Yes, in that hypothetical scenario, I would feel that sending all the people inside home and ending the experiment would constitute killing a person. (Or perhaps suspending that person's life, if it is possible to pick up TheChineseDave where it left off, which it seems like it ought to be.)
I think the moral component of emulation and how we get there needs to be explored. I may think killing an 18 year old genius is ethical if he dies incidental to my saving 700 lives on a crashing airliner in some easy to construct hypothetical. But the point is his death is a large moral value that is being weighed in the moral economy.
If disbanding the chinese room destroys a consciousness (or "suspends" it likely forever), it is essentially the same moral value as killing a meat-instantiated person.

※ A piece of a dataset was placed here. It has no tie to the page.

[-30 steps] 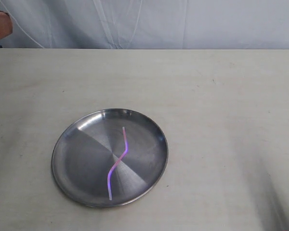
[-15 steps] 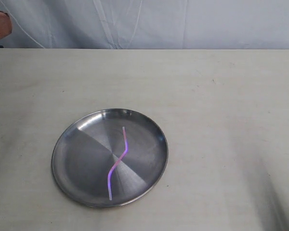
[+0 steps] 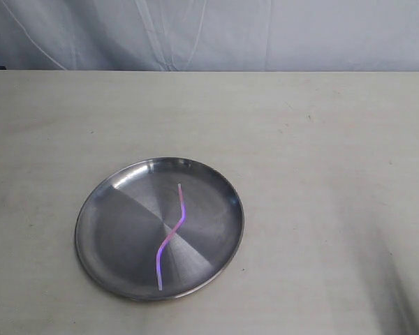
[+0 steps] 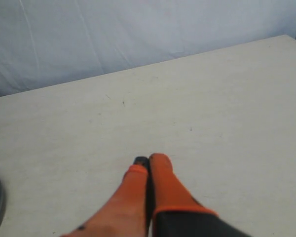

To develop emulations, I hypothesize (and will happily bet in a prediction market) that MANY MANY partial successes partial failures will be achieved before the technology is on line and good. This means there will be a gigantic moral/ethical question around doing the research and development to get things working. Will the broken-but-conscious versions be left alive for thousands of subjective years of suffering? Will they be "euthanized?"
Morality should be difficult for rationalists: it is not fundamentally a rational thing. Morality starts with an assumption, whether it is that suffering defined as X should be minimized or that some particular set of features (coherent extrapolated volition) should be maximized. For me, various scales and versions of mechanical consciousness challenge conventional morality, which of course evolved when there was only one copy of each person, it was in meat, and it lasted for a finite time. It makes sense that conventional morality should be challenged as we contemplate consciousnesses that violate all of these conditions, just as classical mechanics is challenged by very fast objects and very small objects in physics.
I agree with basically everything you say here except "morality is not fundamentally a rational thing."
Suppose I have choice between the following:
A) One simulation of me is run for me 100 years, before being deleted.
B) Two identical simulations of me are run for 100 years, before being deleted.
Is the second choice preferable to the first? Should I be willing to pay more to have multiple copies of me simulated, even if those copies will have the exact same experiences?
Forgive me if this question has been answered before. I have Googled to no avail.